Una semana después de Borodinó el ejército divisó las cúpulas desde la colina de los Gorriones. Pero la delegación de notables esperada no llegó: el gobernador Rostopchin había hecho evacuar la ciudad. De trescientos mil habitantes quedaban quizá quince mil. Napoleón entró el 14 de septiembre en una capital silenciosa y se instaló en el Kremlin.
Los incendios comenzaron en la noche del 15. Las bombas habían sido retiradas o destruidas, presidiarios liberados circulaban con mechas, el viento se levantó. En cuatro días desaparecieron dos tercios de la ciudad, hecha de madera. Napoleón tuvo que salir del Kremlin entre las llamas y replegarse al palacio Petrovski. Gritó a la barbarie; Rostopchin negó primero y luego reivindicó.
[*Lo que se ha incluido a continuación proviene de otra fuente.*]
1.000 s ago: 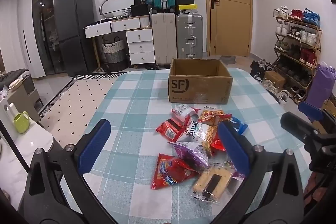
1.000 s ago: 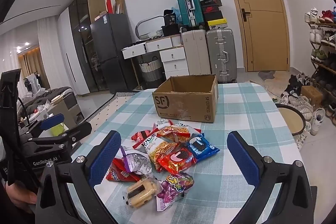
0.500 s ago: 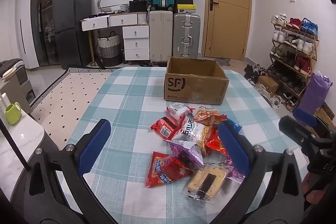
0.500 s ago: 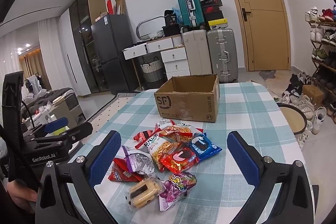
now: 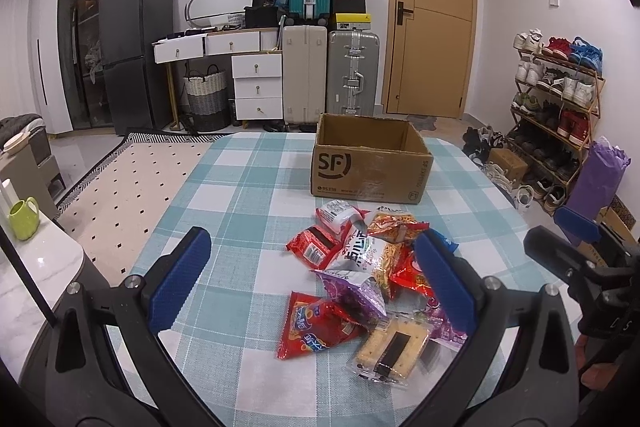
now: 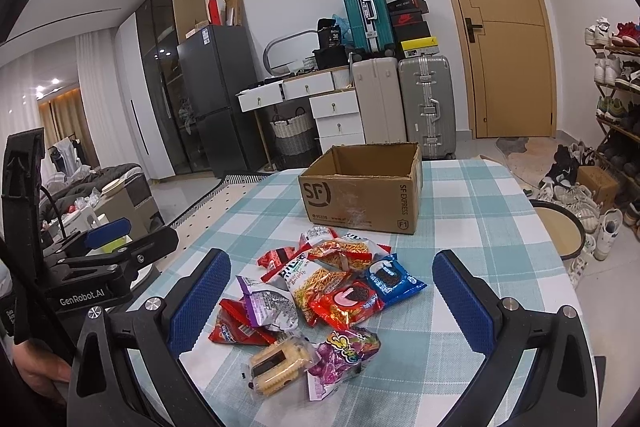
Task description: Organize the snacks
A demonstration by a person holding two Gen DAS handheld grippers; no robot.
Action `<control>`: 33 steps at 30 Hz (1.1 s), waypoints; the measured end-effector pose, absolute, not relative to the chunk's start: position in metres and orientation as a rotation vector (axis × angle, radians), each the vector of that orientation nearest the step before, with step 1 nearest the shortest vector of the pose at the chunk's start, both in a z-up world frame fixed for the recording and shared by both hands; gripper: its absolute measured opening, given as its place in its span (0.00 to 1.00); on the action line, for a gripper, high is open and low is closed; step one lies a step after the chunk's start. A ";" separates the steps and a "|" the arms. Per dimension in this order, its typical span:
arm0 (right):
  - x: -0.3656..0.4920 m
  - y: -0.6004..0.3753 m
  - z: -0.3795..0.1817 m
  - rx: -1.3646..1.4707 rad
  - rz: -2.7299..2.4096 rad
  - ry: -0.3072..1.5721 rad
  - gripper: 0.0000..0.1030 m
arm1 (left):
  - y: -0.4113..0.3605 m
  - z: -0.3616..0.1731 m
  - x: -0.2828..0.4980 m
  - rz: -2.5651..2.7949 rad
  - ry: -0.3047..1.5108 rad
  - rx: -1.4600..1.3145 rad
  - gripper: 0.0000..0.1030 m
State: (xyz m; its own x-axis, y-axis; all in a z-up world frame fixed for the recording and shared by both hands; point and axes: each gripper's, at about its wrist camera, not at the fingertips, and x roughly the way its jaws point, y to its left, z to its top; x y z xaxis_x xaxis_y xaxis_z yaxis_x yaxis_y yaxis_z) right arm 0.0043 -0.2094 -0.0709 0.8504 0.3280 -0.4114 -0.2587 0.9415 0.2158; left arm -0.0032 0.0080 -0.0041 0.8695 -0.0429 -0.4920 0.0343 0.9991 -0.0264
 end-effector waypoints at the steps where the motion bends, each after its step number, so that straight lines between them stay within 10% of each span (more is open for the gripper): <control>1: 0.005 -0.209 -0.071 0.154 0.312 0.460 1.00 | 0.007 -0.005 -0.003 -0.045 0.513 -0.011 0.99; 33: 0.002 -0.206 -0.074 0.139 0.306 0.449 1.00 | 0.010 -0.008 -0.002 -0.043 0.513 -0.016 0.99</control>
State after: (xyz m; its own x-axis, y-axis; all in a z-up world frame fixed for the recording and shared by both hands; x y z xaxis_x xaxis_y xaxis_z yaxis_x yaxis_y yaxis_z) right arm 0.0021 -0.2063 -0.0739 0.8564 0.3207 -0.4046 -0.2598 0.9449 0.1991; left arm -0.0017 0.0099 -0.0083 0.8703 -0.0456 -0.4904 0.0375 0.9989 -0.0264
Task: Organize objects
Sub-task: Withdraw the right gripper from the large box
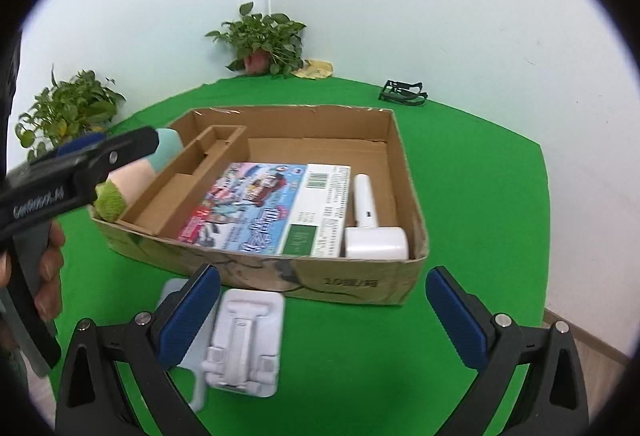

Siguieron treinta y cinco días de inmovilidad. Escribió tres veces a Alejandro, envió a Lauriston ante Kutúzov, esperó una negociación que nada anunciaba. El zar había hecho saber que no habría paz mientras quedara un soldado francés en suelo ruso. Entretanto la caballería perdía sus caballos, el ejército saqueaba y el invierno se acercaba.
La salida tuvo lugar el 19 de octubre. Rechazado hacia la ruta devastada de Smolensko tras Maloyaroslavets, el ejército emprendió la retirada que lo destruiría: el frío, los cosacos, el Beresina a fines de noviembre. De los seiscientos mil hombres empeñados, algunas decenas de miles volvieron a cruzar el Niemen. Moscú es la victoria que no sirve de nada — la demostración de que un imperio no se toma por su capital.